Jimi was a perfectionist, and an extremist, who would often demand multiple takes from Mitch Mitchell, drummer, and Noel Redding, bassist. It drove them to distraction, particularly since there was very little in the way of security at the studio. Dozens of friends, groupies and hangers-on would congregate in the studio, to the delight of Jimi and to the hostile consternation of the band. Hendrix was both a genius and a terrifically nice person, who gave out and received a great deal of love both with his music and his person. He didn’t hesitate to speak about the evolution of his music as a spiritual journey. He was also wholly aware of his talent, and he considered “Voodoo Child (Slight Return)” as one of his most transformative compositions. Here’s what he had to say about it:
“Voodoo Child” is the new American anthem, the self-assurance song, not coming from us to you, but coming from the next world too. A song about a cat singin’ he’s gonna chop down a mountain with the sides of the hand, just building himself up, there’s nothing wrong with that at all. It’s a very straight rock type thing, very simple, very funky, our own little funk theme, dedicated to all the people who can actually feel and think for themselves, and feel free for themselves, and dedicated to our friends from West Africa.”

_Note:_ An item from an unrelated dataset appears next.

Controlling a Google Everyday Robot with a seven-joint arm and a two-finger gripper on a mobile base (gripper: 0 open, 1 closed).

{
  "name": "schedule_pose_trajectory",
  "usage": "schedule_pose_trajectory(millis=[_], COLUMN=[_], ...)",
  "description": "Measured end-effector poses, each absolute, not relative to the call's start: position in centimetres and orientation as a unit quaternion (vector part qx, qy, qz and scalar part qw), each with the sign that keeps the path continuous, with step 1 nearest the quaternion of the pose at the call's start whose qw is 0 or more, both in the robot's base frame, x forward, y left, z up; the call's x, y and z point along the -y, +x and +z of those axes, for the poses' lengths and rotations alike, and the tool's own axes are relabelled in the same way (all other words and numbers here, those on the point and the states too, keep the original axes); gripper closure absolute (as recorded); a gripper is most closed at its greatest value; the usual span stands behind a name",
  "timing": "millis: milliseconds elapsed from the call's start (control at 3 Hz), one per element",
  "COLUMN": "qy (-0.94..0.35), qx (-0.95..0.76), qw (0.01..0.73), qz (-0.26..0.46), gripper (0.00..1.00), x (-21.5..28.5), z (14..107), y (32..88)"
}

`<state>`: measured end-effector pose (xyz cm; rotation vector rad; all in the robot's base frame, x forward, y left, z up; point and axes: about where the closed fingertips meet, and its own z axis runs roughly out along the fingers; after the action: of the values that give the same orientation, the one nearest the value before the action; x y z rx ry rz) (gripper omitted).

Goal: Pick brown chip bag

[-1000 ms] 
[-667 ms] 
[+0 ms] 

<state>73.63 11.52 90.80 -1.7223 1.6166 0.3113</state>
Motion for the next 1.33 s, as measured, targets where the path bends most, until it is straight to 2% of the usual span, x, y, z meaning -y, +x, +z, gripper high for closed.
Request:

The track is near orgasmic in its intensity, and it’s also of Jimi’s strongest vocal performances. Keep in mind he never thought of himself as a singer at all, and called himself “more of an entertainer and performer than a singer”. This is an impassioned performance from the opening note to the closing, and one of the best recordings by a blues-rock trio ever put down on tape. The only other supergroup that came close was Cream, and it’s worth noting that one of Jimi’s biggest fans was none other than Eric Clapton, who was a first-rate traditionalist on the fretboard, whereas Jimi was an exciting innovator.
The album also represents Jimi’s first attempts at editing and mixing, though this was done in collaboration with the great Eddie Kramer. The result: a stoner’s sonic paradise, and an ear-opener of the first order, whether straight, sober or otherwise.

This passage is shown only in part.